Not all the wildlife around me, of course, is small. When two friends from Texas stopped by our camp the other day, they went for a hike and suddenly saw a huge bear, turned away from them, eating berries. One of the hikers instantly turned and ran back the way they had come. The other recounted later how she had been torn between wanting to stay to watch the bear or else to follow her husband as he fled. She decided to flee too, since she had heard the stories of how this local bear had been strong enough to drag a huge dumpster down the hill, turning it over and over to get at the trash inside, trash generated by tourists in the bear’s environment, tourists like me.

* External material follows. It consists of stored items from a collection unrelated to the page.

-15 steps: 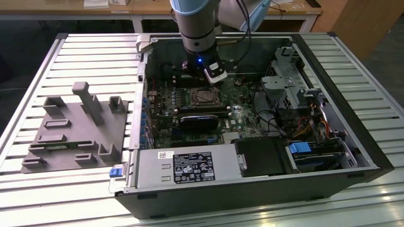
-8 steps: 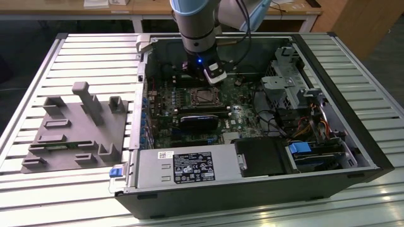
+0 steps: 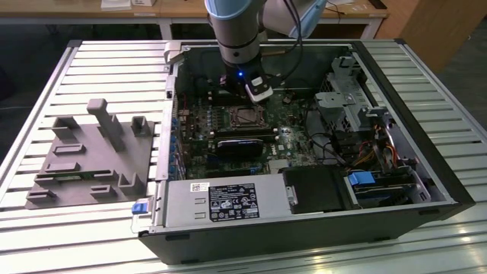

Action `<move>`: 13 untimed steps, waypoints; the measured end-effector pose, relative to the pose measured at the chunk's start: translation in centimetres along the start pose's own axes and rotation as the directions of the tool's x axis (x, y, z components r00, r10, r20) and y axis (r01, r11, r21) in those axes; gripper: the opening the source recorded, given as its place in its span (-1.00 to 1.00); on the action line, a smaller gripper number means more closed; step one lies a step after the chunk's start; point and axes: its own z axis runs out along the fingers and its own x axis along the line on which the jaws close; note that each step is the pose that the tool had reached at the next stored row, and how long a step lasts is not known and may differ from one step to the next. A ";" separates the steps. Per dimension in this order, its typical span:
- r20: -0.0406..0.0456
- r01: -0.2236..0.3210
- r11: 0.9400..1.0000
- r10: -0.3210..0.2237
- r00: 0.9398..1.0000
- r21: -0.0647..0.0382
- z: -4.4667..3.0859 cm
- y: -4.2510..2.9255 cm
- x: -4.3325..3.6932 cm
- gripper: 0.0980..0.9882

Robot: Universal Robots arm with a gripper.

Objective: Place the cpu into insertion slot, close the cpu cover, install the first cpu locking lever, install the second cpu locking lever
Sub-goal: 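Install the first cpu locking lever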

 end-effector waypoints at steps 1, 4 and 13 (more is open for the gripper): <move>0.000 -0.001 1.000 0.001 1.000 0.001 0.03 -0.01 0.01 -0.98; 0.001 -0.004 1.000 0.004 1.000 0.004 0.12 -0.04 0.02 -0.98; 0.003 -0.009 1.000 0.009 1.000 0.005 0.29 -0.07 0.05 -0.98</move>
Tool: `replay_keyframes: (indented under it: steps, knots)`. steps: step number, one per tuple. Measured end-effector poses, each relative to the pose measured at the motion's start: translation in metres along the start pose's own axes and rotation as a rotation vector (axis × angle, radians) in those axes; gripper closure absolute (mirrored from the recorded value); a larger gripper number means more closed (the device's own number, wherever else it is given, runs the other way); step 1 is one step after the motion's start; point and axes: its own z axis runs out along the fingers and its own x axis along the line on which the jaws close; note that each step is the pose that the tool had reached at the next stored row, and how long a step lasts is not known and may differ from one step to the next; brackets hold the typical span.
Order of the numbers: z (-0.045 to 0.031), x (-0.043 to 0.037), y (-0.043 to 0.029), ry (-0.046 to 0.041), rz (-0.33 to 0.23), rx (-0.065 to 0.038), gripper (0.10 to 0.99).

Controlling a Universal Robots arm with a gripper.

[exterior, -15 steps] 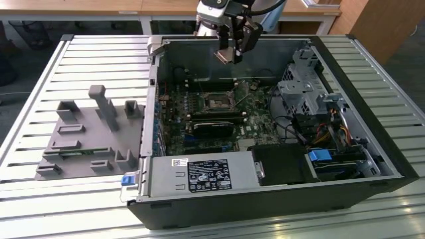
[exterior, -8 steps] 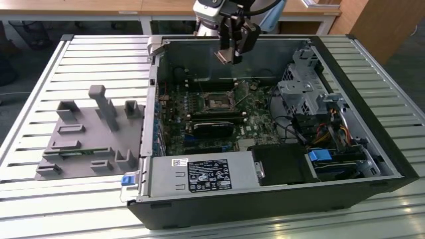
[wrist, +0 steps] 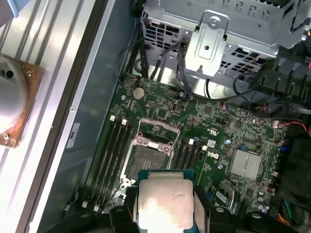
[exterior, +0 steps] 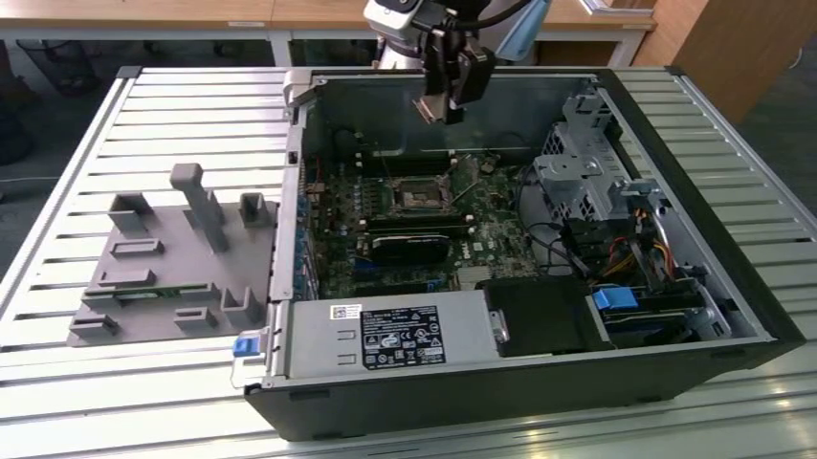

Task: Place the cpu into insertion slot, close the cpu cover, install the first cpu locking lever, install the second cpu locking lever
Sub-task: 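Place the cpu into insertion slot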

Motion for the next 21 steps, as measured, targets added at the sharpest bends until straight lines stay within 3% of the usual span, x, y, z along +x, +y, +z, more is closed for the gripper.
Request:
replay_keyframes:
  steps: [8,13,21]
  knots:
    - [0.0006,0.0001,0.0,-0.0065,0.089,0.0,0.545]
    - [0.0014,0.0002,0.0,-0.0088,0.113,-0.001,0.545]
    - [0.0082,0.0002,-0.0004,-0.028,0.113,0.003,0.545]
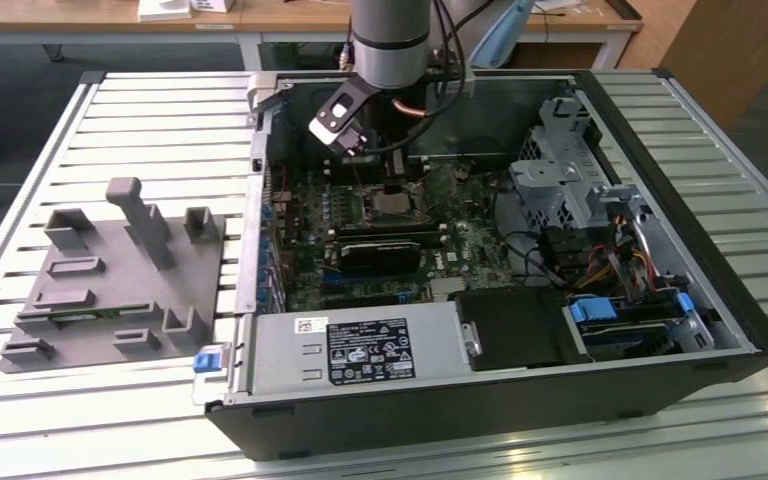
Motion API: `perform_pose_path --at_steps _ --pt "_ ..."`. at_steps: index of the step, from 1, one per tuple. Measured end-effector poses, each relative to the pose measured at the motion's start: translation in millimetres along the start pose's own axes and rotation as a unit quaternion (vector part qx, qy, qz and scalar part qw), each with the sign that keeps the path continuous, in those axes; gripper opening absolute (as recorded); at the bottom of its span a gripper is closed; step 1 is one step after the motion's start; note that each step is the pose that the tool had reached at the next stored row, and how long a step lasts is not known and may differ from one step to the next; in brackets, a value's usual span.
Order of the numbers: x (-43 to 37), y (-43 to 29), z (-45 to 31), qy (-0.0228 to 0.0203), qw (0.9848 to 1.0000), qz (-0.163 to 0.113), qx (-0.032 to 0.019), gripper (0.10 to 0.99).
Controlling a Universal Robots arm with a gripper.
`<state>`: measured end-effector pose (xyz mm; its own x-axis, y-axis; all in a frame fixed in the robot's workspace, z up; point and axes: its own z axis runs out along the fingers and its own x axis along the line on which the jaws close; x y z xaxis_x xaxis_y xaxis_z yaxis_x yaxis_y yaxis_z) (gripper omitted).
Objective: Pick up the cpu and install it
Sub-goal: 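Close the cpu cover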
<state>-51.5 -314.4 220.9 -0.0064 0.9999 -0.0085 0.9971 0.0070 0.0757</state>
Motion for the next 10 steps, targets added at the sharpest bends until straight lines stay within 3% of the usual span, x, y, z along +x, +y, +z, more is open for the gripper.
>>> perform_pose_path --at_steps 10 --pt "0.0 0.4 -5.3 0.0000 1.0000 0.000 0.0000 0.106"
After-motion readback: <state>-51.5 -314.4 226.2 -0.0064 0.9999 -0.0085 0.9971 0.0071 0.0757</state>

So I am watching my trash, how much I generate, what I do with it, and I’m keeping all food out of harm’s way, for my sake and for the bear’s sake. If the bear plunders an actual campsite, he will be endangered, as government employees will be required to deal with him.
Danger is everywhere, of course, for the bear, for me, for the plants, the waters, for it all. Life is precarious, if tenacious.
Also, everywhere, though, there is beauty, and wonder. And there is the possibility for gratitude for all life—animal, plant, mineral, wherever the “natural” state of things may be.
I look out daily at these Rocky Mountains, as I sometimes attempt to capture in watercolor the contours of the rugged upheavals, the valleys and peaks, the crevices, and the boulders strewn here and there, and I am reminded that the very mountains are in motion, over eons though it may be; they too are changing, changing. Nothing stays the same for long. Appreciate it while you can. Only this moment, this moment, this is my opportunity to see, to be, to appreciate, to celebrate, to create, to share it all.
And so, again, here I am writing to share with you, as I go into my day now, with a deepened awareness of the precious gift of each moment that I am privileged to be alive here on this plane of existence, here with each of you, to whom I send this message of love and this suggestion that you, too, live in a state of mindful openness to the beauty and wonder and precious precariousness of your lives.